* **GIVEN INFORMATION**:
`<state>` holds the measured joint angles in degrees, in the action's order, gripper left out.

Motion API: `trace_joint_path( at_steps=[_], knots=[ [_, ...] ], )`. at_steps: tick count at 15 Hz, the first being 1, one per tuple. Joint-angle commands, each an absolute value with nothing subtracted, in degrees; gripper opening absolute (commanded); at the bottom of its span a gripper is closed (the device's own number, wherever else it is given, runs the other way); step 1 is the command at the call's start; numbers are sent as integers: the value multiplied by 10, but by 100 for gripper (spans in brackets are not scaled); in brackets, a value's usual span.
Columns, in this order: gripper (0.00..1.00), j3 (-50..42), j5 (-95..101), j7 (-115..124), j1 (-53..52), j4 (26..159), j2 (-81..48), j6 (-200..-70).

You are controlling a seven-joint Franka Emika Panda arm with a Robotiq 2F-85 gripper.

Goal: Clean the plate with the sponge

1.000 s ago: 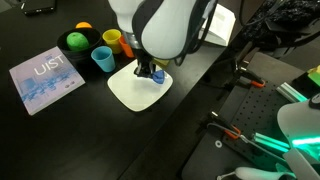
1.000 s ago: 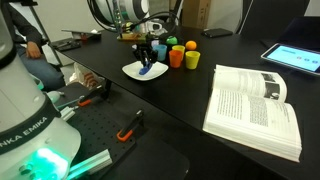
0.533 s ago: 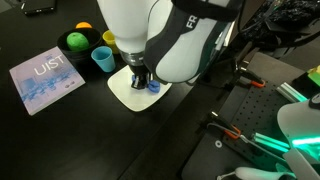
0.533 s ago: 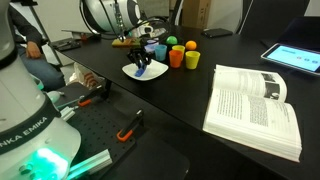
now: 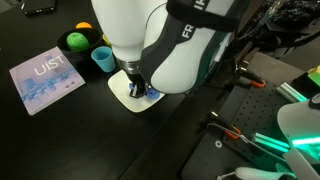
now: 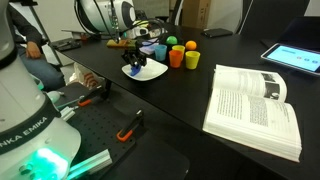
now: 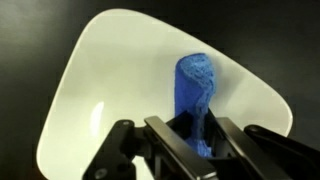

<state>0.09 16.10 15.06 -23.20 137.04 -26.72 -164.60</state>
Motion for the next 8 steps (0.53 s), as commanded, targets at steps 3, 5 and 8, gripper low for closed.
trace_joint_path(
  at_steps=[3,5,8],
  knots=[
    [7,79,93,95,-198,1383,-265,-1642],
    [7,71,98,92,-203,1380,-272,-1646],
    [8,33,121,98,-213,1373,-280,-1651]
  ],
)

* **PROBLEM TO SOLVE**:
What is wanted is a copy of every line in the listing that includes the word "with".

* **SOLUTION TO THIS TASK**:
Motion API: `trace_joint_path( at_steps=[_], knots=[ [_, ...] ], )`. at_steps: tick count at 15 Hz, the first being 1, one per tuple. Joint-angle commands, each an absolute value with nothing subtracted, in degrees; gripper opening absolute (commanded); at the bottom of its span a gripper is closed (the device's own number, wherever else it is given, runs the other way); step 1 is the command at the call's start; numbers are sent as integers: the value multiplied by 10, but by 100 for gripper (spans in brackets are not scaled); in brackets, a value's usual span.
You are controlling a seven-joint Franka Emika Panda arm with a Robotiq 2F-85 gripper.
Goal: Clean the plate with the sponge

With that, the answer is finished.